Jacobson Syndrome: An Overview

Other names of Jacobson's syndrome: 11 q terminal deletion disorder 11 q deficiency Jacobson thrombocytopenia cause of JBS disorder: Jacobson syndrome occurs when the genetic material of chromosome 11 is lost. There is a deletion at the end of long arm (q) of chromosome 11. Affected chromosome: chromosome 11 - deletion at the end of long arm (q). Is there a prenatal diagnosis? Many children are diagnosed with Jacobson syndrome after birth, but cell analysis can be used for prenatal testing.

Polycystic ovary syndrome (PCOS) affects women and is a causative disease that causes hormonal imbalance in women (Polycystic Ovary Syndrome, 2012). Polycystic ovary syndrome (PCOS) - According to the summary of the topic (2005-2012), "It can cause problems in your menstrual cycle and make it difficult to get pregnant.

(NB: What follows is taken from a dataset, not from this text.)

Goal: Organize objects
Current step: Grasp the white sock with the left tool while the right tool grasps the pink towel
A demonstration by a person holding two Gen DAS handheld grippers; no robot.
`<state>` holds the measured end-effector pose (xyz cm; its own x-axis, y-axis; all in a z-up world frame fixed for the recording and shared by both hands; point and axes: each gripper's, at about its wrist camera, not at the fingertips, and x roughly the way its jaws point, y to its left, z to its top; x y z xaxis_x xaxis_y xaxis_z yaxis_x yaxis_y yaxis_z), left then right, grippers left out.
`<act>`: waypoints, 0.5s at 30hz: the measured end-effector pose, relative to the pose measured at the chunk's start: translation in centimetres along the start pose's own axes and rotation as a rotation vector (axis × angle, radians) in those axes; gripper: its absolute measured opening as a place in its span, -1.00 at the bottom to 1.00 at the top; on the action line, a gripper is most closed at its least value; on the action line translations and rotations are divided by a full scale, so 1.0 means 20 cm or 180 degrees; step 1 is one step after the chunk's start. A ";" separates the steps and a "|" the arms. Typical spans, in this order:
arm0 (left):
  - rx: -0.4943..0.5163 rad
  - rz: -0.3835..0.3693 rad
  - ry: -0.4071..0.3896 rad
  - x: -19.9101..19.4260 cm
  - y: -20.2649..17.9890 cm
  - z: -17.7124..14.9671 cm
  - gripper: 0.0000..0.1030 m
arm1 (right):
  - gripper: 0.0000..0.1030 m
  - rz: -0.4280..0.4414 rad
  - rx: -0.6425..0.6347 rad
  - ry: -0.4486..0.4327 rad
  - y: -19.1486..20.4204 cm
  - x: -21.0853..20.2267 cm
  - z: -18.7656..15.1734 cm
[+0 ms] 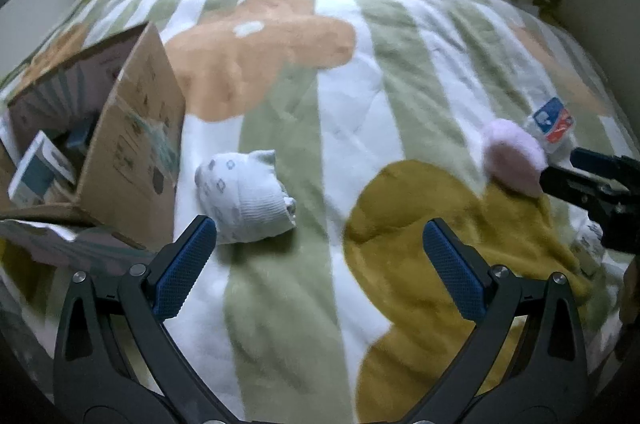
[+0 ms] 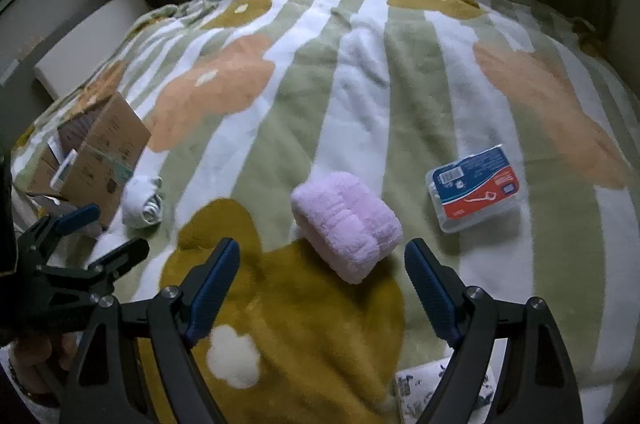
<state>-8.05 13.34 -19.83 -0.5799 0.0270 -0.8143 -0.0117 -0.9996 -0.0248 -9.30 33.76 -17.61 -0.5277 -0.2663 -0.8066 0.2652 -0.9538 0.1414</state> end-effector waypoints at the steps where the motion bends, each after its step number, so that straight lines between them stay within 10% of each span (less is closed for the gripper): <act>1: -0.0024 0.0002 0.0011 0.02 0.01 0.00 0.99 | 0.59 -0.0017 -0.0014 0.0021 0.00 0.02 0.00; 15: -0.0402 -0.0006 0.0165 0.22 0.13 0.08 0.99 | 0.59 -0.0012 0.0126 0.0201 -0.05 0.24 0.03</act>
<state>-11.85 10.93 -22.51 -0.5369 0.0323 -0.8430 0.0918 -0.9911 -0.0964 -12.52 33.44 -21.29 -0.4764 -0.2547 -0.8415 0.2306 -0.9598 0.1599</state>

As time goes on, diabetes and It may cause serious health problems such as heart disease (paragraph 1) PCOS is very common, affecting 1 out of 15 women (polycystic ovary syndrome (PCOS ) - topic overview, 2005 - 2012)

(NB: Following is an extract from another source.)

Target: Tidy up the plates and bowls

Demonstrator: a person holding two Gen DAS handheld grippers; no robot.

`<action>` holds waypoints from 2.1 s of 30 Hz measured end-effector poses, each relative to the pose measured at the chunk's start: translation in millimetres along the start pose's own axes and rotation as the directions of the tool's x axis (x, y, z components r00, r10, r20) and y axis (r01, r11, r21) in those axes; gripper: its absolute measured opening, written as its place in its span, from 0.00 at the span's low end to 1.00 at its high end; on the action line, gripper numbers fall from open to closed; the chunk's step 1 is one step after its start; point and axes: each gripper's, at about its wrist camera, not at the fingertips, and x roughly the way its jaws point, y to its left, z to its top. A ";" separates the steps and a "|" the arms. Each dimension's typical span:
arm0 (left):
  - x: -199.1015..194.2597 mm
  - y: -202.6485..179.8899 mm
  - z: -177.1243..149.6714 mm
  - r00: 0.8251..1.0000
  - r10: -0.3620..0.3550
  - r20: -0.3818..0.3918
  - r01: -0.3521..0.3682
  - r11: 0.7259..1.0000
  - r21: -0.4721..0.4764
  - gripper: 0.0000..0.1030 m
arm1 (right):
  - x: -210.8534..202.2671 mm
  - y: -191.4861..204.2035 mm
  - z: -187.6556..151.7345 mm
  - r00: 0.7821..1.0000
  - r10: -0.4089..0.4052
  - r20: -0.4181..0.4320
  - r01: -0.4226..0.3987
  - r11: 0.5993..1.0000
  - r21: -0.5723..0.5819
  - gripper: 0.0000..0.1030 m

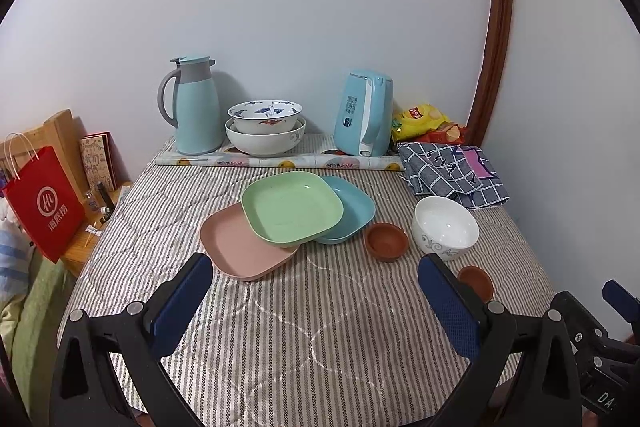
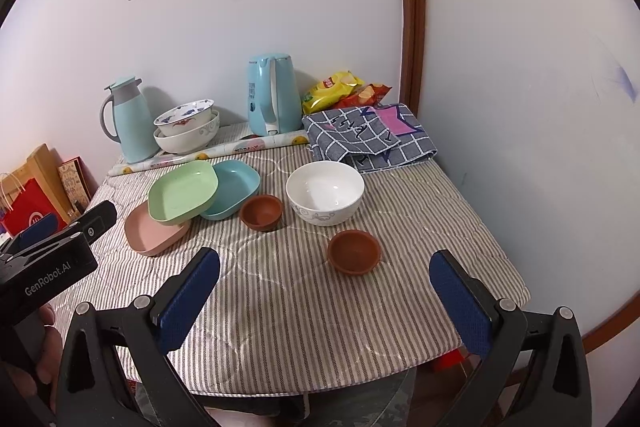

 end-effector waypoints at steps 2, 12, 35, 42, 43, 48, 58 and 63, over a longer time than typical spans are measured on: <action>0.0 -0.1 -0.2 1.000 0.001 0.000 -0.001 1.000 0.000 1.00 | -0.2 -0.2 0.1 1.000 0.000 0.000 0.000 1.000 0.001 1.00; -0.2 0.5 0.2 1.000 0.000 0.000 0.000 1.000 0.000 1.00 | -1.4 0.2 0.8 1.000 0.003 0.002 -0.003 1.000 0.005 1.00; -1.8 -1.0 -0.7 1.000 0.004 0.000 -0.004 1.000 0.004 1.00 | -2.3 0.2 0.3 1.000 0.004 0.003 -0.004 1.000 0.010 1.00; -2.8 -1.6 5.4 1.000 0.001 0.001 -0.001 1.000 0.004 1.00 | -2.8 -0.7 2.4 1.000 -0.001 0.004 0.001 1.000 0.013 1.00; -2.5 -1.4 6.4 1.000 -0.001 0.002 0.001 1.000 0.004 1.00 | -3.0 -1.2 2.6 1.000 -0.002 0.005 0.002 1.000 0.014 1.00; 0.7 -0.8 11.9 1.000 -0.003 -0.001 0.004 1.000 0.006 1.00 | 0.2 -1.4 8.2 1.000 -0.002 0.000 0.002 1.000 0.019 1.00; 13.3 2.3 31.3 1.000 -0.005 -0.007 0.005 1.000 -0.005 1.00 | 15.5 6.2 25.3 1.000 0.006 -0.019 -0.006 1.000 0.015 1.00; 24.3 1.8 40.8 1.000 -0.002 -0.018 0.002 1.000 -0.004 1.00 | 24.1 9.2 32.2 1.000 0.003 -0.029 -0.003 1.000 0.011 1.00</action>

In the previous article, we briefly outlined the Turner syndrome first and then focused on the cardiac complications usually revealed by the symptoms. So what does genetics have on Turner's syndrome and what do we understand about it? Turner's syndrome can be described from another perspective - as a childhood, cardiovascular or female condition etc. However, it is often described as a genetic disorder or condition. Like other genetic conditions, Turner syndrome occurs due to the amount of genetic information stored in each cell. In the case of Turner's syndrome, women are partially or completely lacking genetic material in their X chromosomes. However, unlike most other hereditary diseases, Turner's syndrome is sporadic in most cases.

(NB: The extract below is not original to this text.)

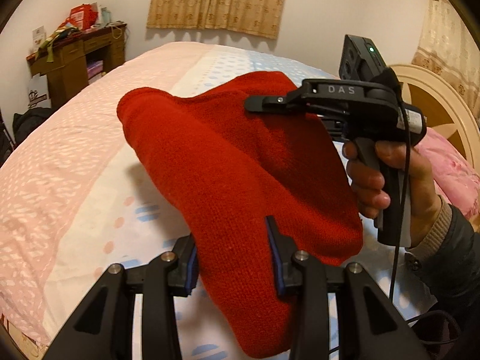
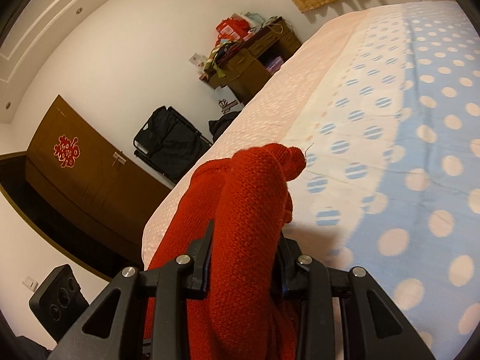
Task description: Fold small clothes
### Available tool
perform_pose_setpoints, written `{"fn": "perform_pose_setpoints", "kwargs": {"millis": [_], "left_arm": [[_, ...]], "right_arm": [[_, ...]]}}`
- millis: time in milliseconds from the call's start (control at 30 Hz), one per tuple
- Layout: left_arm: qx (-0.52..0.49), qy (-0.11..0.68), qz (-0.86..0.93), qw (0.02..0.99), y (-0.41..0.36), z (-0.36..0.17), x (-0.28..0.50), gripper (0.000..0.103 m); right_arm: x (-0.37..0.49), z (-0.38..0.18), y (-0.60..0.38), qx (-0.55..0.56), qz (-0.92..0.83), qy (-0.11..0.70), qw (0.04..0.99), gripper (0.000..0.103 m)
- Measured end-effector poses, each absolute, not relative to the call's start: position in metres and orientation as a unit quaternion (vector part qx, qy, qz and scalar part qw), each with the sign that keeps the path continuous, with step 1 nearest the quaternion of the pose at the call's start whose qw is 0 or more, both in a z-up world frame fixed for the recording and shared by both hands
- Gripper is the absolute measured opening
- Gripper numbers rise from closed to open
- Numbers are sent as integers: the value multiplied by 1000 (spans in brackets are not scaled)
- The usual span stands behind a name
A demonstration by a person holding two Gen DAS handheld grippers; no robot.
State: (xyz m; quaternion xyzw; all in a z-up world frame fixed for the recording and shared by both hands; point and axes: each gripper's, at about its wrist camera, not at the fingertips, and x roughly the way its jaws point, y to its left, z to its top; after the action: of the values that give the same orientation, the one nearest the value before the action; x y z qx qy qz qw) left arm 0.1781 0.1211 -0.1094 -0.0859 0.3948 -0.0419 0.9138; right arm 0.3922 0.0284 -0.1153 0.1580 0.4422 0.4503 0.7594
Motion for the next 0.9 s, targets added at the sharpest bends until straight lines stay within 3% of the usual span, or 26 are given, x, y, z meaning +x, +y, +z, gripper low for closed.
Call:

Hereditary diseases include Turner's syndrome, Down's syndrome, and achondroplasia. Turner syndrome means that health problems are caused by excessive chromosomes, too little, or confusion. This is a common genetic disorder that occurs only in girls. It does not cause bad growth, late or puberty. Turner's syndrome occurred in one out of 2,500 women. It is caused by the missing X chromosome. Down syndrome is another common genetic disorder that causes poor growth and short stature. It comes from extra chromosome 21. Chondrogenic dysfunction is the most common hereditary bone disease. Children's arms and legs may shorten. It also leads to big heads and other functions

Down syndrome is an increasingly common disease in the United States. This is an inherited disorder caused by extra chromosome 21. One in 800 births is Down Syndrome (National Down Syndrome Association). Down syndrome is the most common form of identifiable delay (Ludman and Wynbrandt, p. 23) and genetic disease (National Down Syndrome Association). Down syndrome was initially thought to be a disease by John Langdon Down in 1866 and is called "father" of Down syndrome with the same name as Down. The original name of Down's syndrome was "a fool of Mongolia" due to the inclination of the eyes and a flat face (National Down Syndrome Association). He thinks this is a counterattack against Mongolian ancestors, but that word is now considered to be outdated and aggressive. But centuries ago, the characteristics of Down's syndrome were discovered in art, literature and science (National Down Syndrome Association).